Arms and Interventions

ArmIntervention/Treatment
Experimental: Pre-clerkship cohort

First- and second-year medical students

Behavioral: Mindfulness
Mindfulness online training

Experimental: Clerkship cohort

Third- and fourth-year medical students

Behavioral: Mindfulness
Mindfulness online training

Experimental: Resident cohort

Medical residents

Behavioral: Mindfulness
Mindfulness online training

Outcome Measures

Primary Outcome Measures

  1. Change in stress symptoms time 1 [Change from recruitment to immediately after the online mindfulness course]

    using the Depression Anxiety Stress Scale -21. Scores for individual question range from 0 (Did not apply to me at all) to 3 (Applied to me very much or most of the time).
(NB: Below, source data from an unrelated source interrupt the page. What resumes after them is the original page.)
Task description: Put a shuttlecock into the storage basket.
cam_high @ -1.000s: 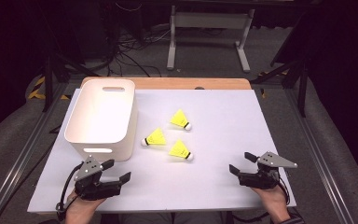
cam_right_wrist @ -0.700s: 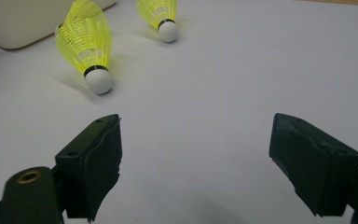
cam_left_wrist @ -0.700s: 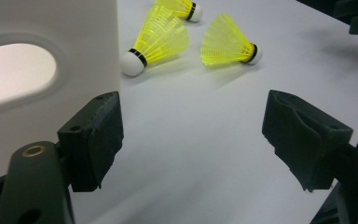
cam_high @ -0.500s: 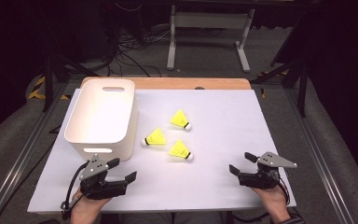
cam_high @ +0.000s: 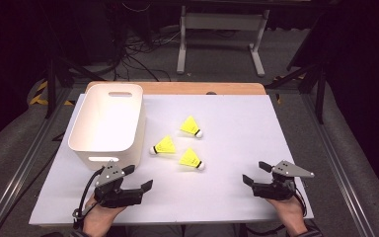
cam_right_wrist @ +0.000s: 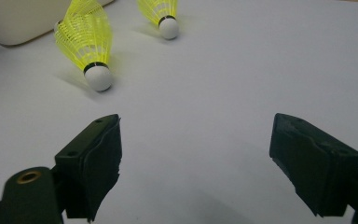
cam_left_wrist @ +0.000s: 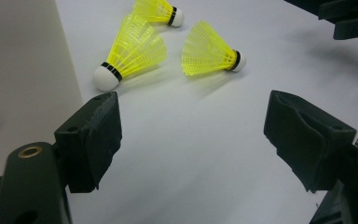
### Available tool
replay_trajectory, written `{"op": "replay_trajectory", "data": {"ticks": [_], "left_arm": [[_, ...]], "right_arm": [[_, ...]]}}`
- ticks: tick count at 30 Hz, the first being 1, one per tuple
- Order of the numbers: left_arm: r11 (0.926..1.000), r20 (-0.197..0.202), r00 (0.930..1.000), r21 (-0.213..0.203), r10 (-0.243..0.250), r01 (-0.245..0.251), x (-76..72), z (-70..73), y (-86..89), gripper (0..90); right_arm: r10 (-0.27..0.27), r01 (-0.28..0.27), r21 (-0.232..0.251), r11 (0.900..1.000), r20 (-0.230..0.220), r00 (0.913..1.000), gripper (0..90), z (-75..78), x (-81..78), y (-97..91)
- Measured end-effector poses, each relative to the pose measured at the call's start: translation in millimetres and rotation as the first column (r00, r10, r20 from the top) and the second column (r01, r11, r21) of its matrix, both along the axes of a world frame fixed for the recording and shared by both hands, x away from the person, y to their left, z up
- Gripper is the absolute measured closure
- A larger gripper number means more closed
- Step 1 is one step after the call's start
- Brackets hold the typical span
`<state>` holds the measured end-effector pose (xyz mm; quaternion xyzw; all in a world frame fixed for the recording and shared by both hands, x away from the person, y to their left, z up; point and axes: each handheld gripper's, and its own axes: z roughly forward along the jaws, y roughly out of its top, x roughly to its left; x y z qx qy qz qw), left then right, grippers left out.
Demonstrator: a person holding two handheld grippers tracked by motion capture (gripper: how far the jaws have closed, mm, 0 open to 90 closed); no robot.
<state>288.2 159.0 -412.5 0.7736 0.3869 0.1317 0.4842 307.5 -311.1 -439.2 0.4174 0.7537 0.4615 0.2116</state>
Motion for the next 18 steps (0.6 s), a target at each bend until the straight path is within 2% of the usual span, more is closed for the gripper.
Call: {"op": "replay_trajectory", "data": {"ticks": [7,18], "left_arm": [[0.9997,-0.006,0.9997,0.01,-0.024,0.024,3.1,2.6,-9.3,20.3],[0.9996,0.003,0.9996,0.009,-0.028,0.028,10.4,3.3,-22.8,20.6]], "right_arm": [[0.002,-0.002,-0.002,1.0,0.002,1.0,17.6,0.0,-0.1,0.1],[0.002,-0.003,-0.003,1.0,-0.002,1.0,17.6,-0.2,0.0,0.2]]}}
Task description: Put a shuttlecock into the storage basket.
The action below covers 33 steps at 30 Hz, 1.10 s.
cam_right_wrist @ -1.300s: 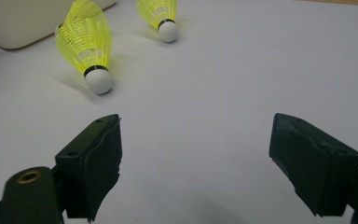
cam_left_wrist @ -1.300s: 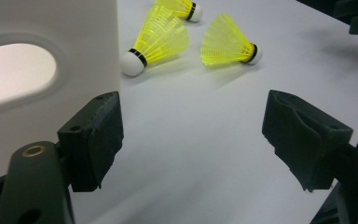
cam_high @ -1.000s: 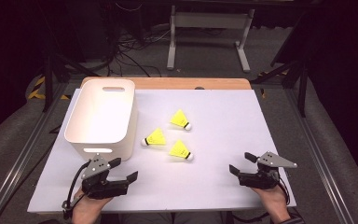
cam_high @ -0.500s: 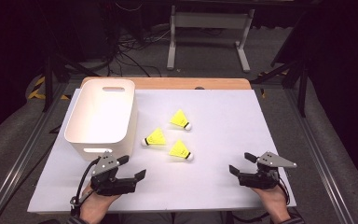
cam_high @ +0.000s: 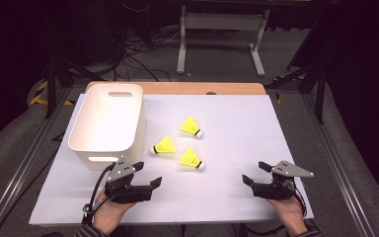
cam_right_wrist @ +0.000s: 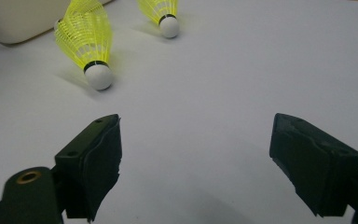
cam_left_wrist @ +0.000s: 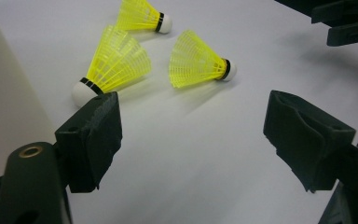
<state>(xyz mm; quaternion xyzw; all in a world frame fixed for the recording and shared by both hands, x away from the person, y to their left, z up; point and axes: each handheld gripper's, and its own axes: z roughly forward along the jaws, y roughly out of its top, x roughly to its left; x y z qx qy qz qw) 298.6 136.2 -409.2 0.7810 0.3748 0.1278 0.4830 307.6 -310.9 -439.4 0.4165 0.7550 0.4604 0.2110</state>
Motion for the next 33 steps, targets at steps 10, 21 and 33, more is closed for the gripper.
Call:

A high score means a higher level of stress symptoms. Minimum score is 0. Maximum score is 21.

  2. Change in stress symptoms time 2 [Change from recruitment to 3 months after the online mindfulness course]

    using the Depression Anxiety Stress Scale -21. Scores for individual question range from 0 (Did not apply to me at all) to 3 (Applied to me very much or most of the time). A high score means a higher level of stress symptoms. Minimum score is 0. Maximum score is 21.

  3. Change in anxiety symptoms time 1 [Change from recruitment to immediately after the online mindfulness course]

    using the Depression Anxiety Stress Scale -21. Scores for individual question range from 0 (Did not apply to me at all) to 3 (Applied to me very much or most of the time). A high score means a higher level of anxiety symptoms. Minimum score is 0. Maximum score is 21.

  4. Change in anxiety symptoms time 2 [Change from recruitment to 3 months after the online mindfulness course]

    using the Depression Anxiety Stress Scale -21. Scores for individual question range from 0 (Did not apply to me at all) to 3 (Applied to me very much or most of the time). A high score means a higher level of anxiety symptoms. Minimum score is 0. Maximum score is 21.

  5. Change in depression symptoms time 1 [Change from recruitment to immediately after the online mindfulness course]

    using the Depression Anxiety Stress Scale -21. Scores for individual question range from 0 (Did not apply to me at all) to 3 (Applied to me very much or most of the time). A high score means a higher level of depression symptoms. Minimum score is 0. Maximum score is 21.

  6. Change in depression symptoms time 2 [Change from recruitment to 3 months after the online mindfulness course]

    using the Depression Anxiety Stress Scale -21. Scores for individual question range from 0 (Did not apply to me at all) to 3 (Applied to me very much or most of the time). A high score means a higher level of depression symptoms. Minimum score is 0. Maximum score is 21.

  7. Change in burnout symptoms time 1 [Change from recruitment to immediately after the online mindfulness course]

    using the Oldenburg Burnout Inventory for Students; a 16 item scale to measure burnout. Scores for individual question range from 1 (strongly disagree) to 4 (strongly agree). A high score means a higher level of burnout symptoms. This scale has 2 subscales. Minimum score is 8. Maximum score is 32 for both subscales.

  8. Change in burnout symptoms time 2 [Change from recruitment to 3 months after the online mindfulness course]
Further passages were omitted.